This exercise calls for the whole listing to be given again exactly, without images.
=== SOURCE DATA ===
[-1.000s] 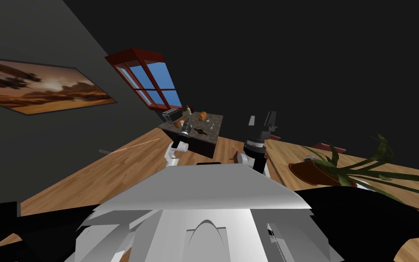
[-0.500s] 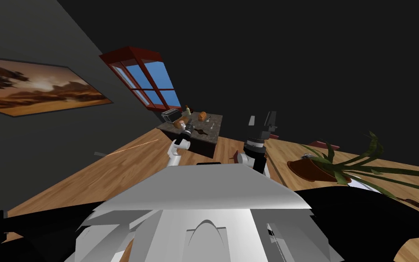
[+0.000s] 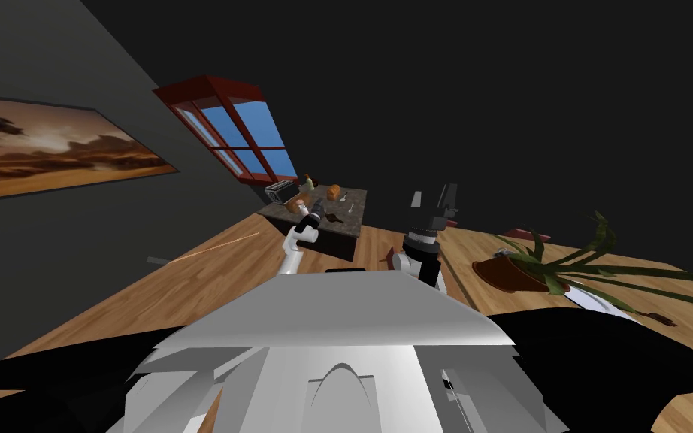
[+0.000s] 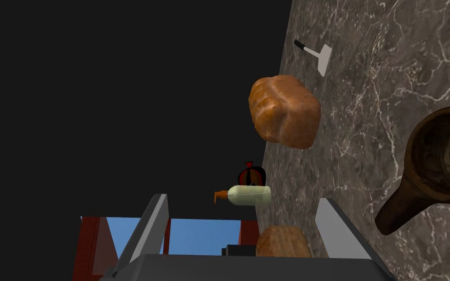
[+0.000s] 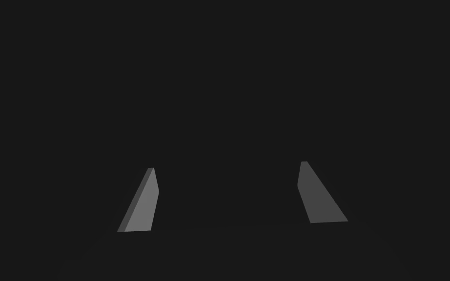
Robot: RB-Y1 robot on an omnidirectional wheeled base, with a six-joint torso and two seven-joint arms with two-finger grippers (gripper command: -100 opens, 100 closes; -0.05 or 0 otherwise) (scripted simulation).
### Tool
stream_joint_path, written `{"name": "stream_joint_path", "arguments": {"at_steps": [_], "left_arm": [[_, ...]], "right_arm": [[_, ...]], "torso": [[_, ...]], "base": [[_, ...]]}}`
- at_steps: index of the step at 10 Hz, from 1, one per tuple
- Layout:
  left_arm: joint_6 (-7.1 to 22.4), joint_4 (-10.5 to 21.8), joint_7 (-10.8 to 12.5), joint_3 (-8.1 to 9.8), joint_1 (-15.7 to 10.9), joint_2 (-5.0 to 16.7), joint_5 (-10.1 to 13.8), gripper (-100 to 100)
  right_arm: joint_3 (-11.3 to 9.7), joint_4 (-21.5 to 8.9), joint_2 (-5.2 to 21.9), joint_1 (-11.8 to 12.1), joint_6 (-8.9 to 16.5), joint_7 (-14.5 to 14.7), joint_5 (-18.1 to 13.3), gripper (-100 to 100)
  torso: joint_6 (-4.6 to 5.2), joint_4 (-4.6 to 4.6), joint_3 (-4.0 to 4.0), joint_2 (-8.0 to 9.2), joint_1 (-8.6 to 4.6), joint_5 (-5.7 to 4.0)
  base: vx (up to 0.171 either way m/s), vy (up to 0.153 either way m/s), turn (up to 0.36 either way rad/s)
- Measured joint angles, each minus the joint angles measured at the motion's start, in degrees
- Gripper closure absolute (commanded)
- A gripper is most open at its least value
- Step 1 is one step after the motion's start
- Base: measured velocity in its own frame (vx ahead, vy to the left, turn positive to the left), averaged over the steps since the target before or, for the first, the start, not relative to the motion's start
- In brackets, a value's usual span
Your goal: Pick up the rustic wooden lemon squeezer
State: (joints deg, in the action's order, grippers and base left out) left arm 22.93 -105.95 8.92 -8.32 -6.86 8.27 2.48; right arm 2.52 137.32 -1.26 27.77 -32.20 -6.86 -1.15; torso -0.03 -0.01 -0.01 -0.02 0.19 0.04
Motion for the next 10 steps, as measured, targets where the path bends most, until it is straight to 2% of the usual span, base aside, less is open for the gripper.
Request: {"name": "stream_joint_path", "arguments": {"at_steps": [7,8,9,10], "left_arm": [[9.82,5.19,4.13,-2.05,-6.13,-0.5,1.19,-100],[11.41,6.28,4.82,-2.35,-7.45,-0.51,1.58,-100],[12.58,8.67,5.79,-2.9,-9.1,-0.81,1.87,-100],[13.85,8.88,6.39,-3.16,-9.62,-0.78,2.14,-100]], "right_arm": [[0.0,0.0,0.0,0.0,0.0,0.0,0.0,0],[0.0,0.0,0.0,0.0,0.0,0.0,0.0,0],[0.0,0.0,0.0,0.0,0.0,0.0,0.0,0],[0.0,0.0,0.0,0.0,0.0,0.0,0.0,0]], "torso": [[-0.03,0.0,0.0,-0.01,-0.06,-0.01],[-0.01,0.0,0.0,0.0,-0.06,-0.01],[-0.01,-0.01,-0.01,-0.01,0.0,0.0],[-0.04,0.0,0.0,-0.01,0.01,0.01]], "base": [[-0.001,0.041,-0.043],[-0.006,0.063,-0.078],[0.0,0.059,-0.031],[-0.011,0.051,-0.029]]}}
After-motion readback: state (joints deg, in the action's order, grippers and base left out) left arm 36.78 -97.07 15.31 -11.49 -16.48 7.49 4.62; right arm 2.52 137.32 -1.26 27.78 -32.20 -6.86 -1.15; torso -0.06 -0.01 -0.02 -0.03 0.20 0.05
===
# SOLUTION BELOW
[-1.000s] 
[-0.500s] 
[+0.000s] 
[+0.000s] 
[+0.000s] 
Robot: RB-Y1 robot on an omnidirectional wheeled base, with a six-joint torso and two seven-joint arms with two-finger grippers (gripper command: -100 opens, 100 closes; -0.05 or 0 otherwise) (scripted simulation).
### Tool
stream_joint_path, written `{"name": "stream_joint_path", "arguments": {"at_steps": [_], "left_arm": [[_, ...]], "right_arm": [[_, ...]], "torso": [[_, ...]], "base": [[_, ...]]}}`
- at_steps: index of the step at 10 Hz, from 1, one per tuple
- Layout:
  left_arm: joint_6 (-7.1 to 22.4), joint_4 (-10.5 to 21.8), joint_7 (-10.8 to 12.5), joint_3 (-8.1 to 9.8), joint_1 (-15.7 to 10.9), joint_2 (-5.0 to 16.7), joint_5 (-10.1 to 13.8), gripper (-100 to 100)
  right_arm: joint_3 (-11.3 to 9.7), joint_4 (-21.5 to 8.9), joint_2 (-5.2 to 21.9), joint_1 (-11.8 to 12.1), joint_6 (-8.9 to 16.5), joint_7 (-14.5 to 14.7), joint_5 (-18.1 to 13.3), gripper (-100 to 100)
  torso: joint_6 (-4.6 to 5.2), joint_4 (-4.6 to 4.6), joint_3 (-4.0 to 4.0), joint_2 (-8.0 to 9.2), joint_1 (-8.6 to 4.6), joint_5 (-5.7 to 4.0)
  base: vx (up to 0.171 either way m/s), vy (up to 0.153 either way m/s), turn (up to 0.36 either way rad/s)
- Measured joint angles, each minus the joint angles measured at the motion's start, in degrees
- Gripper closure absolute (commanded)
- A gripper is most open at its least value
- Step 1 is one step after the motion's start
- Base: measured velocity in its own frame (vx ahead, vy to the left, turn positive to the left), averaged over the steps since the target before or, for the first, the start, not relative to the motion's start
- In brackets, a value's usual span
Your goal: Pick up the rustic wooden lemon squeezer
State: (joints deg, in the action's order, grippers and base left out) left arm 22.93 -105.95 8.92 -8.32 -6.86 8.27 2.48; right arm 2.52 137.32 -1.26 27.77 -32.20 -6.86 -1.15; torso -0.03 -0.01 -0.01 -0.02 0.19 0.04
Motion for the next 10 steps, as measured, targets where the path bends most, until it is straight to 2% of the usual span, base aside, less is open for the gripper.
Request: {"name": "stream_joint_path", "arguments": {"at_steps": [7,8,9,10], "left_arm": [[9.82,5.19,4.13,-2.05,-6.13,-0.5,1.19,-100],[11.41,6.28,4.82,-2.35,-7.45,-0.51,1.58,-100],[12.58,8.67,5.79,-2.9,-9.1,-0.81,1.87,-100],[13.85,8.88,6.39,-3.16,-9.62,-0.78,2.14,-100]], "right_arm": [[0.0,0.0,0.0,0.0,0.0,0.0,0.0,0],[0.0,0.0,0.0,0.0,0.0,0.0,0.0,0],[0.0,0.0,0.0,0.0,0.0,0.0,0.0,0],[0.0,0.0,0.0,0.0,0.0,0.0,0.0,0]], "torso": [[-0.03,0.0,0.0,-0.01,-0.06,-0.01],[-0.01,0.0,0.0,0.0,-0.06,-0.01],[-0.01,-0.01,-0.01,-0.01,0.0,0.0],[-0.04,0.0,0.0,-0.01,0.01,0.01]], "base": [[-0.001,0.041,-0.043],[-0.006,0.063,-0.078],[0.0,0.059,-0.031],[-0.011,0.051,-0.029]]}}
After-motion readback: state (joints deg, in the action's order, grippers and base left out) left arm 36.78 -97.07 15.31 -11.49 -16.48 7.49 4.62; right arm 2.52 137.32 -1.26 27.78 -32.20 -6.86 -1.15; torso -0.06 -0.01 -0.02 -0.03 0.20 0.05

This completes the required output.